Christopher Ward Featured Across Media for Insight on SCOTUS Decision in Worker Classification Case
Foley & Lardner LLP partner Christopher Ward is featured across the media for his insights on the U.S. Supreme Court’s ruling in Flowers Foods Inc. et al. v. Angelo Brock, a worker classification dispute with significant implications for businesses nationwide.
On the continued legal uncertainty surrounding contracting worker-formed entities, which was not considered by the Court in Flowers, Ward told Bloomberg Law that “even if companies decide to contract with worker-formed business entities instead of individuals — a practice worker advocates decry as creating ‘sham corporate agreements’—to help mitigate wage liability, whether such contractual agreements are covered by the exemption will occupy murky legal ground until the high court weighs in.”
He added that this is a “major area of litigation” that lower courts are considering.
In the Law360 article, “Justices’ ‘Last-Mile’ Driver Ruling Leaves Open Questions,” Ward said the ruling “very carefully rejects the bright line rule proposed by the petitioners,” adding that “what it doesn’t do is give really any clarity as to how this should apply beyond that, even with respect to these last-mile drivers.”
“I think you’re still going to see a lot of litigation over these other issues,” he continued.
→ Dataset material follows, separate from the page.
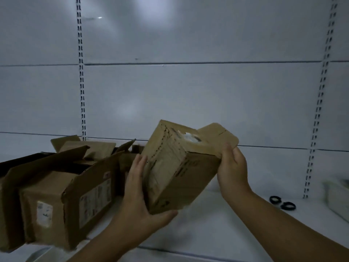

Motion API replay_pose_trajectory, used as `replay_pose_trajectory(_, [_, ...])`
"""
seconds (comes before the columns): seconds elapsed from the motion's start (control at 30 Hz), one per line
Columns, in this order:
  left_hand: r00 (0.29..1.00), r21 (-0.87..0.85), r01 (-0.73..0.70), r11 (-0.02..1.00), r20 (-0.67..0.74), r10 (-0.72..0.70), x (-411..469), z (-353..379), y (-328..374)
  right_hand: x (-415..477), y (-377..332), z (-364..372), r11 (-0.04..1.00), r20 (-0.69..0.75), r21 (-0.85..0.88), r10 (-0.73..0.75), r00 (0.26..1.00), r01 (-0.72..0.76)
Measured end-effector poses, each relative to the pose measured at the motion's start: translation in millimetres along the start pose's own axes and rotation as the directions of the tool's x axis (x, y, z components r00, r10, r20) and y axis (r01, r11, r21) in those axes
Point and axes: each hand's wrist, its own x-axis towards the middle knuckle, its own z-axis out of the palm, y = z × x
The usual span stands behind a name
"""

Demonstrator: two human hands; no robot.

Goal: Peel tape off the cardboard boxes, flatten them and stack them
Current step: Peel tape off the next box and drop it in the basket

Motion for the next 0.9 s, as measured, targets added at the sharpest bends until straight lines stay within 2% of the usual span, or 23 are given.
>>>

Ward told HRDive that he “had hoped the Court would give guidance to address the lower courts’ ongoing expansion of the exemption to those types of classes of workers, and this opinion does nothing to curtail that or help lower courts figure out what is transportation and what is not.”
In Freight Waves, Ward shared that he saw the Brock decision as widening the exemption in the Federal Arbitration Act. “For years, the Supreme Court has said the transportation exemption is narrow, but in recent transportation worker cases, it has taken a less narrow view,” he said.
As a result of these precedents, Ward said “lower courts are using these opinions to substantially expand the exemption even beyond what the Supreme Court may have suggested.”
Ward’s commentary also appeared in Bloomberg Tax and Yahoo.